Based on actual (sometimes exclusive) materials, The Colour of Injustice raises questions about politics and the judiciary in post Second World War Northern Ireland.
Describing parallel worlds of power and influence, this book - the first on the case - shows corruption at its most disturbing, justice at its most deficient.
The case of Ian Hay Gordon involves a miscarriage of justice brought about in circumstances of privilege, patronage and the social and religious divides existing in Northern Ireland in the decades following World War II.
It lifts the lid on a world in which institutions operated against a backdrop of behind-the-scenes influences and manipulation, in which nothing is what it seems due to hidden allegiances, walls of silence and a multitude of competing agendas spanning religious, sectarian and authoritarian interests.
It is also a case in which despite the framing of an innocent man there was sufficient concern that he might not be guilty that a way had to be found to ensure that he did not end up on the gallows.
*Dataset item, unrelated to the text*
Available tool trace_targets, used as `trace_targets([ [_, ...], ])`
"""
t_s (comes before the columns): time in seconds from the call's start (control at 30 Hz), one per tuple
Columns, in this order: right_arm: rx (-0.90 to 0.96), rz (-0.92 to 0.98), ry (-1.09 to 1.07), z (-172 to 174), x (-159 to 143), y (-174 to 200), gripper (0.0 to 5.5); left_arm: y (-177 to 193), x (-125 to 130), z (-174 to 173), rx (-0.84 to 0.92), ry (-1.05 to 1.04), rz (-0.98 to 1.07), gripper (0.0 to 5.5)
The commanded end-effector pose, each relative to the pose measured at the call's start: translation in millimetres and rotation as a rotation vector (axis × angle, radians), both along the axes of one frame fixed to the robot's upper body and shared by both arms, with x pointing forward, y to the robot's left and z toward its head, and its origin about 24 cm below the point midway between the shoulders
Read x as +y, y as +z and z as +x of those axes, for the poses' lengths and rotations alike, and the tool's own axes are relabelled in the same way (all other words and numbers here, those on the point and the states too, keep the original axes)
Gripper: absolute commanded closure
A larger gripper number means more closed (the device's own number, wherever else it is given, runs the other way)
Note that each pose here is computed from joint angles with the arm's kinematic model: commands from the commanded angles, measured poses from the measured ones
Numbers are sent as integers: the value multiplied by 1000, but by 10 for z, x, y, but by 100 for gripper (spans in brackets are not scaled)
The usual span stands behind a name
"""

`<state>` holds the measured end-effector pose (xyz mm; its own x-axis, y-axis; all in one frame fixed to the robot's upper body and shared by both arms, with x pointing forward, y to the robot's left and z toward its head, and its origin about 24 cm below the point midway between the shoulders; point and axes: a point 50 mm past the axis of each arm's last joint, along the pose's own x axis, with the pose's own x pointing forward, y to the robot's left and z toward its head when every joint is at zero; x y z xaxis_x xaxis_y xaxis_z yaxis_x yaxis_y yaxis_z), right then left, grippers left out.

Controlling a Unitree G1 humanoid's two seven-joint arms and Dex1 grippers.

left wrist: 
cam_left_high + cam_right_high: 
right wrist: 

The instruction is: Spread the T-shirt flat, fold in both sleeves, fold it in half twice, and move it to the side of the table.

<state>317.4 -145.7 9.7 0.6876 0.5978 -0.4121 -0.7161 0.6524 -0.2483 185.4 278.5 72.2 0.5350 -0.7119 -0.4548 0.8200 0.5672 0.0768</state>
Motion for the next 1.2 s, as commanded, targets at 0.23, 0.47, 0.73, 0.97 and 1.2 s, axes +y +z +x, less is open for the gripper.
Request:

Hence the twists, turns and manipulations of a tragic story that was to see a young and until then medically-fit RAF officer confined to a mental institution for a large part of his life.
Behind this bizarre sequence of events sits the tragic death of Patricia Curran, the daughter of a High Court judge, killed in the grounds of their home (or was she murdered elsewhere?), a refusal to admit investigators to Glen House, Whiteabbey, Belfast where blood was many years later discovered beneath a carpet, delay in calling the police, private removal of the body, a knee-jerk arrest and other mysterious events surrounding a case in which no proper investigation of the crime scene or other potential suspects took place.